Convert markdown table to json with python


I am trying to figure out, what is the easiest way to convert some markdown table text into json using only python. For example, consider this as input string:

| Some Title | Some Description             | Some Number |
|------------|------------------------------|-------------|
| Dark Souls | This is a fun game           | 5           |
| Bloodborne | This one is even better      | 2           |
| Sekiro     | This one is also pretty good | 110101      |

The output should be like this:

[
    {"Some Title":"Dark Souls","Some Description":"This is a fun game","Some Number":5},
    {"Some Title":"Bloodborne","Some Description":"This one is even better","Some Number":2},
    {"Some Title":"Sekiro","Some Description":"This one is also pretty good","Some Number":110101}
]

Note: Ideally, the output should be RFC 8259 compliant, aka use double quotes " instead of single quotes ' around they key value pairs.

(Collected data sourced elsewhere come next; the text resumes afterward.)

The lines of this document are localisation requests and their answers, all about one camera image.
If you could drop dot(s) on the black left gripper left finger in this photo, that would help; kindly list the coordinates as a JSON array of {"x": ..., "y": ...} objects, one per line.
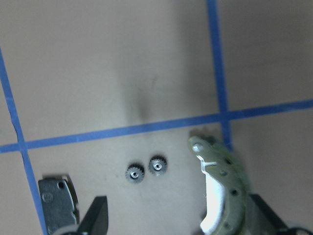
[{"x": 95, "y": 221}]

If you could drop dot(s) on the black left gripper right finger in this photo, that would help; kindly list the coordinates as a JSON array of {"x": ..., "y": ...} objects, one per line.
[{"x": 261, "y": 219}]

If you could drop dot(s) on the small black bearing gear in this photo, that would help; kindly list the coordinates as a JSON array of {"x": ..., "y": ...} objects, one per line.
[{"x": 135, "y": 173}]

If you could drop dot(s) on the black brake pad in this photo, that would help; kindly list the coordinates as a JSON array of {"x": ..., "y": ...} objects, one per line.
[{"x": 59, "y": 202}]

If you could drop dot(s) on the olive green brake shoe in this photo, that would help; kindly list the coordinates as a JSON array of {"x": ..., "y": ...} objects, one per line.
[{"x": 226, "y": 187}]

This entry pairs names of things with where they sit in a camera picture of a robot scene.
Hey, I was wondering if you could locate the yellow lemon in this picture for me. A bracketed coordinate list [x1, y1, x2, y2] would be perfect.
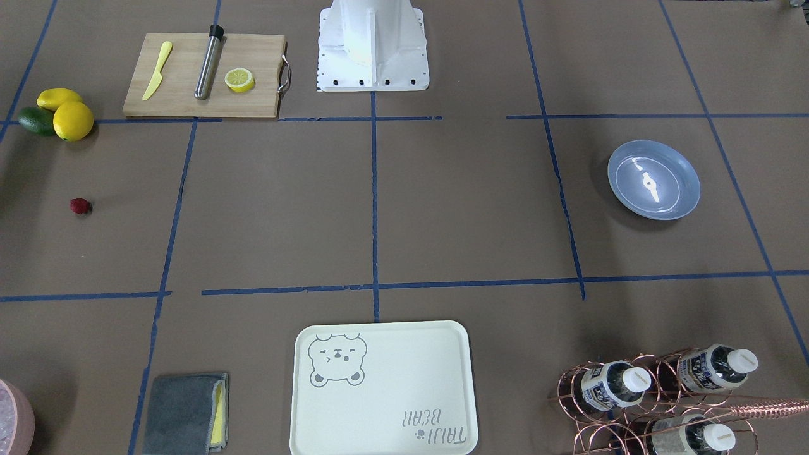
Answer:
[37, 87, 83, 112]
[53, 101, 95, 142]

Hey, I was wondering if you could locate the blue plate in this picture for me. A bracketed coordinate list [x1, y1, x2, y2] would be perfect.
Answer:
[607, 140, 702, 221]

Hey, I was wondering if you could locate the half lemon slice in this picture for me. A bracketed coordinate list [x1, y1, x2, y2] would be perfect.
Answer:
[224, 68, 255, 94]

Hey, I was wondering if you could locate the pink bowl of ice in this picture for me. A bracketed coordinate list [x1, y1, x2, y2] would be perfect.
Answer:
[1, 380, 35, 454]

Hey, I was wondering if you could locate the yellow plastic knife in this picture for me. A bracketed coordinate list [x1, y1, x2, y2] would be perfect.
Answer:
[142, 41, 173, 101]

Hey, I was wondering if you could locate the tea bottle white cap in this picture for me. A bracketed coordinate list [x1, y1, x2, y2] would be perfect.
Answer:
[573, 361, 653, 416]

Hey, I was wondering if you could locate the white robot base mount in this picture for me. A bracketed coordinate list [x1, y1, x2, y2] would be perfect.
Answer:
[316, 1, 430, 92]

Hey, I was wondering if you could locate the steel muddler black tip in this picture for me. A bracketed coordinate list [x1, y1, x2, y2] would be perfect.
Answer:
[194, 24, 224, 100]

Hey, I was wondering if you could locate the grey yellow folded cloth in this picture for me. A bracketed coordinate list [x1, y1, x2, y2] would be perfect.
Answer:
[142, 372, 230, 454]

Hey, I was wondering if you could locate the copper wire bottle rack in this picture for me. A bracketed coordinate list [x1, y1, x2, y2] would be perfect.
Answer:
[546, 348, 807, 454]

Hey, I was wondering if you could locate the wooden cutting board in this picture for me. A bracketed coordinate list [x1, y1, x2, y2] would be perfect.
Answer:
[123, 33, 289, 118]

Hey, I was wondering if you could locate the red strawberry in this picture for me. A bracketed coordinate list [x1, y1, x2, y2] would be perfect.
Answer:
[70, 198, 93, 215]

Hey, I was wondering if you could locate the cream bear tray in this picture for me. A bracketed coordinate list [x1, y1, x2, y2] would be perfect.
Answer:
[289, 320, 479, 454]

I've seen some JS libraries that do that, but nothing for python only.


Solution

  • You can treat it as a multi-line string and parse it line by line while splitting at \n and |

    Simple code that does that:

    import json
    
    my_str='''| Some Title | Some Description             | Some Number |
    |------------|------------------------------|-------------|
    | Dark Souls | This is a fun game           | 5           |
    | Bloodborne | This one is even better      | 2           |
    | Sekiro     | This one is also pretty good | 110101      |'''
    
    def mrkd2json(inp):
        lines = inp.split('\n')
        ret=[]
        keys=[]
        for i,l in enumerate(lines):
            if i==0:
                keys=[_i.strip() for _i in l.split('|')]
            elif i==1: continue
            else:
                ret.append({keys[_i]:v.strip() for _i,v in enumerate(l.split('|')) if  _i>0 and _i<len(keys)-1})
        return json.dumps(ret, indent = 4) 
    print(mrkd2json(my_str))
    
    [
        {
            "Some Title": "Dark Souls",
            "Some Description": "This is a fun game",
            "Some Number": "5"
        },
        {
            "Some Title": "Bloodborne",
            "Some Description": "This one is even better",
            "Some Number": "2"
        },
        {
            "Some Title": "Sekiro",
            "Some Description": "This one is also pretty good",
            "Some Number": "110101"
        }
    ]
    

    PS: Don't know about any library that does that, will update if I find anything!